* Task requirements
Copy each line below in which the string "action" appears.

* Data section

--------------------------------------------------

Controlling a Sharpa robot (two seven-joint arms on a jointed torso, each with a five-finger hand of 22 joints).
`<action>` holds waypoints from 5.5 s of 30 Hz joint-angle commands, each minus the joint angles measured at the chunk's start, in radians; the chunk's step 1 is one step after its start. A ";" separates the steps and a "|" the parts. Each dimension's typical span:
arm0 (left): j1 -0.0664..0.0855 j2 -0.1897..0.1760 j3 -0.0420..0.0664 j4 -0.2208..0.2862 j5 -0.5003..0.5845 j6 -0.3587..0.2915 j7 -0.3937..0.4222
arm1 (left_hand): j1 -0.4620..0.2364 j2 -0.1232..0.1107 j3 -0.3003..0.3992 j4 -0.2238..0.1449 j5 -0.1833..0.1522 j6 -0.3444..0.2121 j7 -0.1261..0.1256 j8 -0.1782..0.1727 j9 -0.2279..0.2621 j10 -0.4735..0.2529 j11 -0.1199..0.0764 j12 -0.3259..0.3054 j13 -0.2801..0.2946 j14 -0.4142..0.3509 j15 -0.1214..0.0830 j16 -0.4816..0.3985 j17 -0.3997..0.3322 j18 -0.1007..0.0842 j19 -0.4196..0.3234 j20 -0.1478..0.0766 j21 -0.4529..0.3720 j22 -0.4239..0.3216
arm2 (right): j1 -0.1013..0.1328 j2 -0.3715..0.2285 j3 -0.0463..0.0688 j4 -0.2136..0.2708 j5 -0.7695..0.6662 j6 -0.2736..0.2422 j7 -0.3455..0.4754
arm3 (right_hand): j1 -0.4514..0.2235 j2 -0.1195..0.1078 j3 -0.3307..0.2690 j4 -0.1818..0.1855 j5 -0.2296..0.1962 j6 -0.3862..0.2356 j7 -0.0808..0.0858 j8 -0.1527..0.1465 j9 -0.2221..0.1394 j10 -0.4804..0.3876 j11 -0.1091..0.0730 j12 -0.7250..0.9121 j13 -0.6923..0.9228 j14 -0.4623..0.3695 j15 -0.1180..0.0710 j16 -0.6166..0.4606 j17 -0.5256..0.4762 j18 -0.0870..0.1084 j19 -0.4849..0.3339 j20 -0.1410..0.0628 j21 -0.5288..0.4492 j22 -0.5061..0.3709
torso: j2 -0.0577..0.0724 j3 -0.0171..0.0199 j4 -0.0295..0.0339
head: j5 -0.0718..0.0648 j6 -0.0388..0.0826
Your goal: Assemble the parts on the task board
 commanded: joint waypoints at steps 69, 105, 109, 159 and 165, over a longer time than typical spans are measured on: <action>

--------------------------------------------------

* Exercise answer
`<action>` holds waypoints from 5.5 s of 30 Hz joint-angle commands, each minus the joint angles measured at the chunk's start, in radians; the chunk's step 1 is one step after its start. A ";" separates the steps and a "|" the parts. Each dimension's typical span:
 commanded: joint waypoints at steps 69, 105, 109, 159 and 165, over a longer time than typical spans are measured on: <action>

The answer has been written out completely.